Write out exactly the lines of the material below, beginning at the top and ending at the line that contains "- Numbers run".

◆ Given information
★ ★ ★ ★ ★

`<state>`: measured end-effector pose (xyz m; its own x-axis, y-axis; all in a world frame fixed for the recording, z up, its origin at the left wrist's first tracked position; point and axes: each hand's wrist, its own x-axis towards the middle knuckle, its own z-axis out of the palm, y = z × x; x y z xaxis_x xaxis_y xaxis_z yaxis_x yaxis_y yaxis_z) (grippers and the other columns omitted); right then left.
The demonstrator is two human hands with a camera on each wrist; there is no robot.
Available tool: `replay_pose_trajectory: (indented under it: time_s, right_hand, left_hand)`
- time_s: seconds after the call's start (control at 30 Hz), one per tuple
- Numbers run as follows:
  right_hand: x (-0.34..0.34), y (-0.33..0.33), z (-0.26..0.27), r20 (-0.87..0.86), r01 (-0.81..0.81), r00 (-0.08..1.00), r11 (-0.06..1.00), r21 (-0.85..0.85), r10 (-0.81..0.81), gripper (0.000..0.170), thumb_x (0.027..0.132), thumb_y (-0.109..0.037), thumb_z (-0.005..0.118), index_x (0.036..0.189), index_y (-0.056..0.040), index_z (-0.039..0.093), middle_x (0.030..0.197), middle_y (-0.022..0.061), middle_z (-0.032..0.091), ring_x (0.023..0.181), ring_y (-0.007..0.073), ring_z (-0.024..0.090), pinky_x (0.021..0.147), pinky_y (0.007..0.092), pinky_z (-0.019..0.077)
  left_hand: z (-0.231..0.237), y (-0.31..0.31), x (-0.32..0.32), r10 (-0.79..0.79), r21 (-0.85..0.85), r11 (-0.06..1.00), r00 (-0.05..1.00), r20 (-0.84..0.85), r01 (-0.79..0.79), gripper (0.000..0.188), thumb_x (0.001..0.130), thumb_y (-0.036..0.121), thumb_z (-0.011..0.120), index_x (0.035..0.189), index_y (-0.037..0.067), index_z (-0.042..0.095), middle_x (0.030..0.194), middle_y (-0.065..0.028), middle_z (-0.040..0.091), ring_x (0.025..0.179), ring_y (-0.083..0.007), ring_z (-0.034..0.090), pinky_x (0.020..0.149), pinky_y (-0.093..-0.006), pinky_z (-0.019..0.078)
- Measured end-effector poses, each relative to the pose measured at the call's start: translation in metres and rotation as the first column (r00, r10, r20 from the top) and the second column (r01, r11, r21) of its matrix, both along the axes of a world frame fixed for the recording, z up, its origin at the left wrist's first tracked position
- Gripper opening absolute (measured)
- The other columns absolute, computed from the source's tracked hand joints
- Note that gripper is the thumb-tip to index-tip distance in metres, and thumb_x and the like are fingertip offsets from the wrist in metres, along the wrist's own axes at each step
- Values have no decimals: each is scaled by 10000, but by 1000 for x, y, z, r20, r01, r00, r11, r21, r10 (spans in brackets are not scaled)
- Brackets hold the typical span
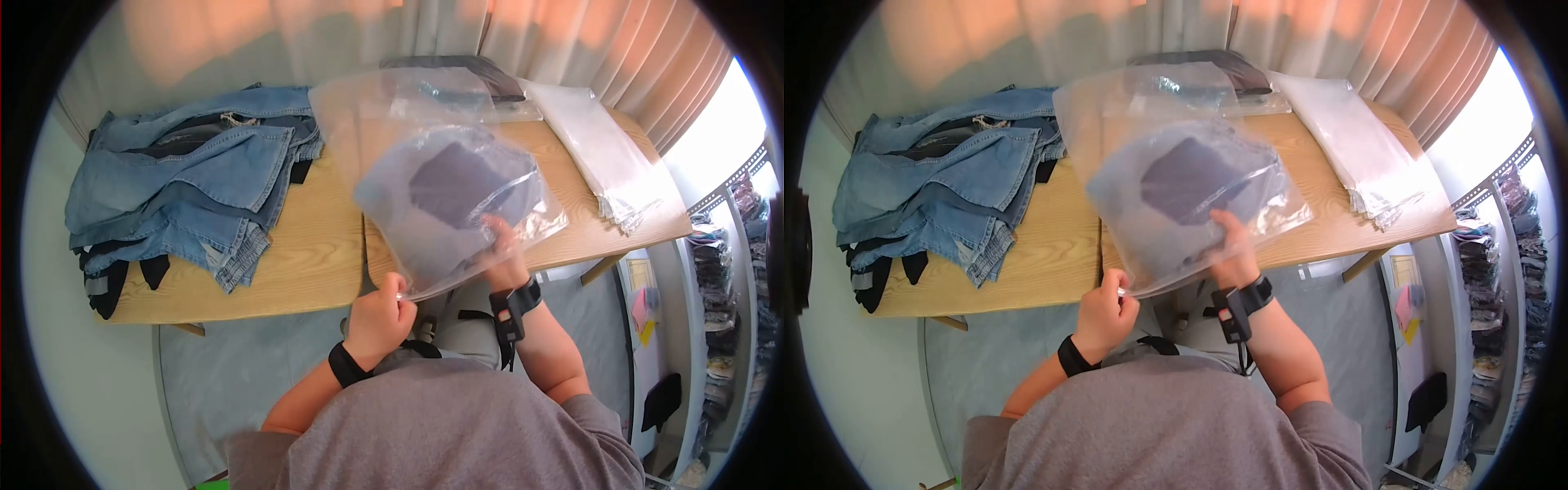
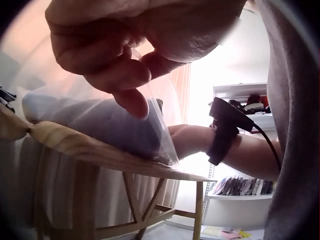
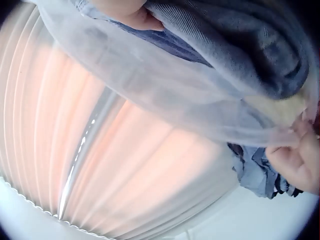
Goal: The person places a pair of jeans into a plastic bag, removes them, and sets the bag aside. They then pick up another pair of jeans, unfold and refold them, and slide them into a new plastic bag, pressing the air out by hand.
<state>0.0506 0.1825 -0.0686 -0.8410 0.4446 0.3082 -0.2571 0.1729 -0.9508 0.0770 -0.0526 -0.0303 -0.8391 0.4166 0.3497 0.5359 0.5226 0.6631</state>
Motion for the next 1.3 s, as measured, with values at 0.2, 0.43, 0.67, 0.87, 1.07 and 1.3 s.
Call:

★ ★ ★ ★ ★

◆ Solution to this exercise
`<state>`: measured end-effector pose (xyz m; its own x-axis, y-axis; all in a world frame fixed for the recording, z up, its origin at the left wrist's first tracked position; point and axes: each hand's wrist, its own x-axis towards the middle knuckle, its own z-axis out of the palm, y = z × x; x y z xaxis_x xaxis_y xaxis_z yaxis_x yaxis_y yaxis_z) (grippers and the other columns omitted); right then left.
The demonstrator is two human hands with a camera on each wrist; there is no robot.
Available tool: `replay_pose_trajectory: (indented under it: time_s, right_hand, left_hand)`
- time_s: seconds after the call's start (control at 30 Hz), one per tuple
- Numbers run as follows:

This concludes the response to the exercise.